Dataset extract »
-----

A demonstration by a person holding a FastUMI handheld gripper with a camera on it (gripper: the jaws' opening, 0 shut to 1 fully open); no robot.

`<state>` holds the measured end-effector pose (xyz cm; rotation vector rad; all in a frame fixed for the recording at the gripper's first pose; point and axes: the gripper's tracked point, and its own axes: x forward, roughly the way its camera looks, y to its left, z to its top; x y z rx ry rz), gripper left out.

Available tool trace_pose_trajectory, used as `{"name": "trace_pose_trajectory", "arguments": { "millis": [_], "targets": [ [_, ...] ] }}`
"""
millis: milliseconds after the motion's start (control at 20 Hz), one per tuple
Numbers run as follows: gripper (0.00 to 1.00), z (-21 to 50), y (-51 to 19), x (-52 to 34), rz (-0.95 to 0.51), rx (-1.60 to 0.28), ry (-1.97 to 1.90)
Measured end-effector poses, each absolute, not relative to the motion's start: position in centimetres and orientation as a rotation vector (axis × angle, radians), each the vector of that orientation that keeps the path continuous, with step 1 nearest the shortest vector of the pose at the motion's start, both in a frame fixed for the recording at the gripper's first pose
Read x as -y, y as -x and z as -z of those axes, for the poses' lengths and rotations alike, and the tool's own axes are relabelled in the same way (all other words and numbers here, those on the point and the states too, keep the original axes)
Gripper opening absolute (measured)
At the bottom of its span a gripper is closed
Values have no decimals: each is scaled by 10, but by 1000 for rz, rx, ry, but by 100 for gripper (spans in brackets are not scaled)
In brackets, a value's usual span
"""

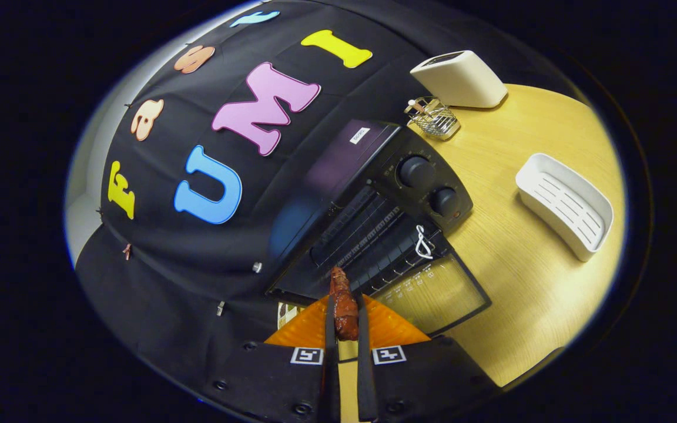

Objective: Open the toaster oven, put the food inside, and close the toaster oven door.

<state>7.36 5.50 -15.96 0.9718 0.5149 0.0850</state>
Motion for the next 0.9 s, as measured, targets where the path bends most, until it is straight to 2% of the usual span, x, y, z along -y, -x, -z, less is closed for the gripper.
{"name": "trace_pose_trajectory", "arguments": {
  "millis": [400,900],
  "targets": [
    [16,188,-135,-73,-5,-474,-1085],
    [15,208,-166,-98,31,-468,-1037]
  ]
}}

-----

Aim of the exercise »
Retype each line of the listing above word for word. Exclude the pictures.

Response »
A demonstration by a person holding a FastUMI handheld gripper with a camera on it (gripper: the jaws' opening, 0 shut to 1 fully open); no robot.

`<state>` holds the measured end-effector pose (xyz cm; rotation vector rad; all in a frame fixed for the recording at the gripper's first pose; point and axes: the gripper's tracked point, and its own axes: x forward, roughly the way its camera looks, y to its left, z to its top; x y z rx ry rz), gripper left out.

Available tool trace_pose_trajectory, used as `{"name": "trace_pose_trajectory", "arguments": { "millis": [_], "targets": [ [_, ...] ] }}`
"""
millis: milliseconds after the motion's start (control at 20 Hz), one per tuple
Numbers run as follows: gripper (0.00 to 1.00), z (-21 to 50), y (-51 to 19), x (-52 to 34), rz (-0.95 to 0.51), rx (-1.60 to 0.28), ry (-1.97 to 1.90)
Measured end-effector poses, each absolute, not relative to the motion's start: position in centimetres and orientation as a rotation vector (axis × angle, radians), each the vector of that orientation that keeps the path continuous, with step 1 nearest the shortest vector of the pose at the motion's start, both in a frame fixed for the recording at the gripper's first pose
Read x as -y, y as -x and z as -z of those axes, for the poses' lengths and rotations alike, and the tool's own axes are relabelled in the same way (all other words and numbers here, those on the point and the states too, keep the original axes)
Gripper opening absolute (measured)
At the bottom of its span a gripper is closed
Values have no decimals: each is scaled by 10, but by 1000 for rz, rx, ry, but by 100 for gripper (spans in brackets are not scaled)
In brackets, a value's usual span
"""


Objective: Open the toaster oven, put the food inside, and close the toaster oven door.

<state>7.36 5.50 -15.96 0.9718 0.5149 0.0850</state>
Motion for the next 0.9 s, as measured, targets where the path bends most, until it is straight to 2% of the usual span, x, y, z along -y, -x, -z, less is closed for the gripper.
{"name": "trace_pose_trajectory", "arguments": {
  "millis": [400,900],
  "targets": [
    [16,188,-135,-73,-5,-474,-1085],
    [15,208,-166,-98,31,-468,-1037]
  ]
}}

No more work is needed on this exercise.